What you will do —
Within the data below, determine how many lines contain "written" and supply only that figure.

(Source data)
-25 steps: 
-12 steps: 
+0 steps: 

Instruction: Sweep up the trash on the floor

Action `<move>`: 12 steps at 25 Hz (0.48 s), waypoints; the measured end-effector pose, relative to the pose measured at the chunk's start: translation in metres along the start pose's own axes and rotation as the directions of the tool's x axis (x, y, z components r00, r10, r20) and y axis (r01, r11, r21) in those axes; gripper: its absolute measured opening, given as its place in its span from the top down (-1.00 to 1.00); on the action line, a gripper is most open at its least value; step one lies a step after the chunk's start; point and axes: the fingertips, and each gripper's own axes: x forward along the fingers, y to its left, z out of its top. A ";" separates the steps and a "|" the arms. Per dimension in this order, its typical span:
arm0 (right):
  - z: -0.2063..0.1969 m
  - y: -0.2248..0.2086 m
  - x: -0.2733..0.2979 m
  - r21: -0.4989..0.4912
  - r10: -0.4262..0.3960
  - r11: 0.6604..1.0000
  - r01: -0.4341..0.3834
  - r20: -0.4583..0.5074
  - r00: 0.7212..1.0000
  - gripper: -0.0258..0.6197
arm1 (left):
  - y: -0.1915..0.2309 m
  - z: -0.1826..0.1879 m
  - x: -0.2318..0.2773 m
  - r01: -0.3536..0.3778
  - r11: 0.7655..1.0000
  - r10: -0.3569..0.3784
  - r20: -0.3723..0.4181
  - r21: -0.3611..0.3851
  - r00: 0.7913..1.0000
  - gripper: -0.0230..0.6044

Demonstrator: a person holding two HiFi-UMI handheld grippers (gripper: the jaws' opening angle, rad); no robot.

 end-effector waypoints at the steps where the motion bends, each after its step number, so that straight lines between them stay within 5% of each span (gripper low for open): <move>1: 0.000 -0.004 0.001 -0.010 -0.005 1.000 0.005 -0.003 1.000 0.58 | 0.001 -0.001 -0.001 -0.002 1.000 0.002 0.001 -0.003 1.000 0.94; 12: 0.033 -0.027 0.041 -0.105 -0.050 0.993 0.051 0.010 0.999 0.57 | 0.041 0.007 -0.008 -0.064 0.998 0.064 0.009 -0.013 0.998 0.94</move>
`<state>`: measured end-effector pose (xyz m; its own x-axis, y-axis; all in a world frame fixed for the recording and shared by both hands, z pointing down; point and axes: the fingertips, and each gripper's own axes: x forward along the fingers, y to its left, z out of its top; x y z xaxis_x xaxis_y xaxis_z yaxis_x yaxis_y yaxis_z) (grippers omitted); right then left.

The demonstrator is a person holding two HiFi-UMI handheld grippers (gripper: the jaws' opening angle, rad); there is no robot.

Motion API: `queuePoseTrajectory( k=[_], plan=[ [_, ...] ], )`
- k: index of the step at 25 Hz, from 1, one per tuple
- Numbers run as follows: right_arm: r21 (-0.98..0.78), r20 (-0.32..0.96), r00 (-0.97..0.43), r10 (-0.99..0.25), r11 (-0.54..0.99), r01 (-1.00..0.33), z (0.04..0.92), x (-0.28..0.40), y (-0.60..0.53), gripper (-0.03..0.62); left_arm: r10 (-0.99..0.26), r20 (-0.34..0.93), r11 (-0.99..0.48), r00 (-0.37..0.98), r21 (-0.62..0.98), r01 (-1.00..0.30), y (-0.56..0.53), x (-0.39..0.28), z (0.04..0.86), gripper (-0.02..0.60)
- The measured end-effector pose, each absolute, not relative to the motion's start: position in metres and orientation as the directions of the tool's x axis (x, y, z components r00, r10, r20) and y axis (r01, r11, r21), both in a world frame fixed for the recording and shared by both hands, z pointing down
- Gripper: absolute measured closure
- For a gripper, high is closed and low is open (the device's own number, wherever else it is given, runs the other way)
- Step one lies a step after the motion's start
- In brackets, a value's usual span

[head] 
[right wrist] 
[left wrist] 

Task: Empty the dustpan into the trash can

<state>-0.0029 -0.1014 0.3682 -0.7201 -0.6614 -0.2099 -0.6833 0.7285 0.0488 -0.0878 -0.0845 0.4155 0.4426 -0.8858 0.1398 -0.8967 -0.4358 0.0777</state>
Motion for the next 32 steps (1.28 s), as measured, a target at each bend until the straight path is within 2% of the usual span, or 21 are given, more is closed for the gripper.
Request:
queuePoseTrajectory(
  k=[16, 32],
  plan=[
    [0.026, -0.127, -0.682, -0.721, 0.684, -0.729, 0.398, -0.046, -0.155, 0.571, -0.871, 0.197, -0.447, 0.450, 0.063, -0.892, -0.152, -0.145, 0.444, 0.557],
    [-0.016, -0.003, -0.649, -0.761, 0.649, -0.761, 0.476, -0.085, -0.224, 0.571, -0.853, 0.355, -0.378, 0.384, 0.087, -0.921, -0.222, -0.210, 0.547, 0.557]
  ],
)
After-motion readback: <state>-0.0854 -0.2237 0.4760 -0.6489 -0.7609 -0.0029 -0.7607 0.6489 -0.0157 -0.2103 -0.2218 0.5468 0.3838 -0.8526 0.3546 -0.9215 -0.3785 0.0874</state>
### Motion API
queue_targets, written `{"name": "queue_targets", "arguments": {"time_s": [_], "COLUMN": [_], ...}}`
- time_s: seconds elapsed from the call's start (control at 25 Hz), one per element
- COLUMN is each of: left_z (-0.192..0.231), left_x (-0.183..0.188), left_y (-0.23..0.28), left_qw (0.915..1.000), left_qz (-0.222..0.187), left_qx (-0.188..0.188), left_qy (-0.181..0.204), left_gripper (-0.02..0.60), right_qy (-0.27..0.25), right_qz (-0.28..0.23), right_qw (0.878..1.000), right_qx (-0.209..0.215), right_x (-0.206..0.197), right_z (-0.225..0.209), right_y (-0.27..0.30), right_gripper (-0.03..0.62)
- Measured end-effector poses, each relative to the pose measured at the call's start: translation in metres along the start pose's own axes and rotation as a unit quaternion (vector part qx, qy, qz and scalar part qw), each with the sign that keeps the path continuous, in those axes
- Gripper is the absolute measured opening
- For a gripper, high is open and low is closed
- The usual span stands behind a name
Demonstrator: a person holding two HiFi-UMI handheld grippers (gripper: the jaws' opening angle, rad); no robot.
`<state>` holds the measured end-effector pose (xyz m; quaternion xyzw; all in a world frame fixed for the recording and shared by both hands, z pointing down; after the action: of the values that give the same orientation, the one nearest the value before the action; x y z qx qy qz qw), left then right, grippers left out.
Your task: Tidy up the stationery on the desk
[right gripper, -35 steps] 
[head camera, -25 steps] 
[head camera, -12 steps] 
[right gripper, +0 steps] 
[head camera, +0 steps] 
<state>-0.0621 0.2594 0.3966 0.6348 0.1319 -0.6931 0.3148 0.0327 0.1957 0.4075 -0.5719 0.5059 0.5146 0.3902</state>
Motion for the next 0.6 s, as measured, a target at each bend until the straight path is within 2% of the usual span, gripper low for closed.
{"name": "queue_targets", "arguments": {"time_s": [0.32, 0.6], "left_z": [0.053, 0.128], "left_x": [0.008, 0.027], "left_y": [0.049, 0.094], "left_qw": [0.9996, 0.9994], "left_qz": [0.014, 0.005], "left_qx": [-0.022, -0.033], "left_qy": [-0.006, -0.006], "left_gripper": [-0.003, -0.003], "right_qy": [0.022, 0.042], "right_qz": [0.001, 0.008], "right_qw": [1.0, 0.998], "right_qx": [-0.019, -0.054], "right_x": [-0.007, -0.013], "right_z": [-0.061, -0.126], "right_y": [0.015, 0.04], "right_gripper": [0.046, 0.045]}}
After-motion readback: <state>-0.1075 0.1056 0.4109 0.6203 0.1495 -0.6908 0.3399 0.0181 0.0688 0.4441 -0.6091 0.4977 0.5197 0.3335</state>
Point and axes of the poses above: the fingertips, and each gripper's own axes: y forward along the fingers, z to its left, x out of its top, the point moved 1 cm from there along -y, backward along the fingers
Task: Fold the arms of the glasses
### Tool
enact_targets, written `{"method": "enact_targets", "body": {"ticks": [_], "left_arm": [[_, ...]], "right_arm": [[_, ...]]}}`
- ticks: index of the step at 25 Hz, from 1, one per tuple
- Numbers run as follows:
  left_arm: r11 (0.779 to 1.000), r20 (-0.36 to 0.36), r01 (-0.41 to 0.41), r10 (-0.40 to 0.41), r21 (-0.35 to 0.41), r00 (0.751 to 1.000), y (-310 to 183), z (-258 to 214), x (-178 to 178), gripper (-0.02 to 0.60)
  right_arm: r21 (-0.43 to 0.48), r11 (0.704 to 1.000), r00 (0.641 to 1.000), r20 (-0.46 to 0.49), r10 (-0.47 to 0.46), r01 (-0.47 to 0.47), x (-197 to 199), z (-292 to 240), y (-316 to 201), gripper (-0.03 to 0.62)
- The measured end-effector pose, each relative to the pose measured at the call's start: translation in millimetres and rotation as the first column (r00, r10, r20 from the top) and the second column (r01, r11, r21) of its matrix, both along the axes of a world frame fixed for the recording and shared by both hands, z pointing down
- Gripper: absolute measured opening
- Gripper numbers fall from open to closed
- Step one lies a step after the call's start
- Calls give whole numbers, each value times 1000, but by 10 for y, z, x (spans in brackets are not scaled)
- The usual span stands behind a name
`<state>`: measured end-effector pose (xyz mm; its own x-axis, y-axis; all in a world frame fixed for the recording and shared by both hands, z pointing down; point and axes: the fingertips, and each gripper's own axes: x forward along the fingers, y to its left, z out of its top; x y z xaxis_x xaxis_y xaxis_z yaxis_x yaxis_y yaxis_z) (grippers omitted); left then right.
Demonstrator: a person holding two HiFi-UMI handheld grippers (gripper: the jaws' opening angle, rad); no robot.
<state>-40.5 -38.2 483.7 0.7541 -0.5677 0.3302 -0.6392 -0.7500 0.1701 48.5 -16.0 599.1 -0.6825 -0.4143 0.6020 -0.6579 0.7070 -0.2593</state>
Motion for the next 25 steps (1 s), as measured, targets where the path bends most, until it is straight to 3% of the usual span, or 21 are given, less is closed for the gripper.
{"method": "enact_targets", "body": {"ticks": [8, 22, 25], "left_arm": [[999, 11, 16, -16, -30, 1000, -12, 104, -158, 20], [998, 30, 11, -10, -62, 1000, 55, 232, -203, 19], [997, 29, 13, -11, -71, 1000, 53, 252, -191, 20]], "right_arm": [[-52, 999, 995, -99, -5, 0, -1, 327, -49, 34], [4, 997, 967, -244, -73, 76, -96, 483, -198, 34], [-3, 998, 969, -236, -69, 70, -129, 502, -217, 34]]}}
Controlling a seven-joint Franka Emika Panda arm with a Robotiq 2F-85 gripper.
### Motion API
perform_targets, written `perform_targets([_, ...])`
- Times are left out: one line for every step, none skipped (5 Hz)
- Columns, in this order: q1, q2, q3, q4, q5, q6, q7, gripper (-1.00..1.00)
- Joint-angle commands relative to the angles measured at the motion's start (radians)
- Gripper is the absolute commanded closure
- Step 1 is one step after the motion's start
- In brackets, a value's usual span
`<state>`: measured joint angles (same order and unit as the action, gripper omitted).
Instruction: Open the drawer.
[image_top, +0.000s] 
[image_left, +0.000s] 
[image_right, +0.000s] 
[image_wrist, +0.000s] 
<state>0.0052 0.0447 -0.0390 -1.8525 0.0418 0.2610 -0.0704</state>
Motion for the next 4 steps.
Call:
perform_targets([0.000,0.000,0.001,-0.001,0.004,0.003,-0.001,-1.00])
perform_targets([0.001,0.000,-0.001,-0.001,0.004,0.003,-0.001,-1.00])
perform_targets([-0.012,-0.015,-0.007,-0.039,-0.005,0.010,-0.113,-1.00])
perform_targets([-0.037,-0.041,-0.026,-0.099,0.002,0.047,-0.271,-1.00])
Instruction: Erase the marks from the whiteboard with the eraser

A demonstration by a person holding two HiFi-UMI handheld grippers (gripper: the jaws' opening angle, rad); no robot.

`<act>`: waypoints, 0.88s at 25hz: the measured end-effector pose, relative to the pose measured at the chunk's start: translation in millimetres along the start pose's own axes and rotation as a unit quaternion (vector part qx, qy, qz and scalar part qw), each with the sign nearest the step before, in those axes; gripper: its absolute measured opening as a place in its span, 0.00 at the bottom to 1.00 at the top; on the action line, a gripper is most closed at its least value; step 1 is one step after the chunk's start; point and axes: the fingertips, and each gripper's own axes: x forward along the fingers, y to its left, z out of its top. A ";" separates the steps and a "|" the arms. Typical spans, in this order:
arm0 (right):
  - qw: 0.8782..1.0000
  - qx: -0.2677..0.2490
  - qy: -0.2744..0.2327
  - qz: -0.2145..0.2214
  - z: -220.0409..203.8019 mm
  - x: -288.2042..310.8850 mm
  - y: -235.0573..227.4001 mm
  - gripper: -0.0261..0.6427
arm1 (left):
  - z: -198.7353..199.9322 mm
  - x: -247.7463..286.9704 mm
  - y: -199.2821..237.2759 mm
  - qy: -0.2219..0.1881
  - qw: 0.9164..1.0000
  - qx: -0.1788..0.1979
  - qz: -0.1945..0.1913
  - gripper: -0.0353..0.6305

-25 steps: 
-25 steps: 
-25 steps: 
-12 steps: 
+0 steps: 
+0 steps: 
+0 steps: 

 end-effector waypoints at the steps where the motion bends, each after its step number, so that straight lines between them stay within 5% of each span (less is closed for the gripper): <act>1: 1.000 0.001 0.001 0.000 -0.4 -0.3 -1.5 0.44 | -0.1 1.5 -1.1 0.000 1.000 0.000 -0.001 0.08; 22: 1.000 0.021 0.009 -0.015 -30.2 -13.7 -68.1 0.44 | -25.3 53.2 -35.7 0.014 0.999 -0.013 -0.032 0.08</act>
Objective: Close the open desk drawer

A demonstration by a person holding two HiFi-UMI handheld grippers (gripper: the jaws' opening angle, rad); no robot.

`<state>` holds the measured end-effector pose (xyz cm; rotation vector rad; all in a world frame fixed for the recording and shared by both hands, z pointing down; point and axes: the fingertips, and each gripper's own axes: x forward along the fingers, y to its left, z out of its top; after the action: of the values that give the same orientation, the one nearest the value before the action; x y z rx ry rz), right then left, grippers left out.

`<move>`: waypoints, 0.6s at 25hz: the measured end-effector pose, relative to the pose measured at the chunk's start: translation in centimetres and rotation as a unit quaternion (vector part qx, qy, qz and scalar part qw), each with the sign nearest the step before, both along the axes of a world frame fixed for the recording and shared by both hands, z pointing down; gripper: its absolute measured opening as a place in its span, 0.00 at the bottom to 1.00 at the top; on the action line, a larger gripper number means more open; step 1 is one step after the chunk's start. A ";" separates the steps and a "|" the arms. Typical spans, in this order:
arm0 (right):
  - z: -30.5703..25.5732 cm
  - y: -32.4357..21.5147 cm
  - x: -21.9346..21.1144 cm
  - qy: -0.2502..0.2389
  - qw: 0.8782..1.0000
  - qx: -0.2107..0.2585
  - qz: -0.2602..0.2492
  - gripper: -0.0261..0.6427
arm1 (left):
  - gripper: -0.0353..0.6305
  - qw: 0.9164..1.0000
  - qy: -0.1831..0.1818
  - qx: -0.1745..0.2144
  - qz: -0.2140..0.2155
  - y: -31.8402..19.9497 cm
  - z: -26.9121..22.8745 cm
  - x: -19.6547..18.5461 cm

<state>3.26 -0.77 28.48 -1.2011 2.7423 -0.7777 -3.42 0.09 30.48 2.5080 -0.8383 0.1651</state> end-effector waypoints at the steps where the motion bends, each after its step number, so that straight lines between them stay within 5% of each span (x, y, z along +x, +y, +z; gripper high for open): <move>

Answer area —
3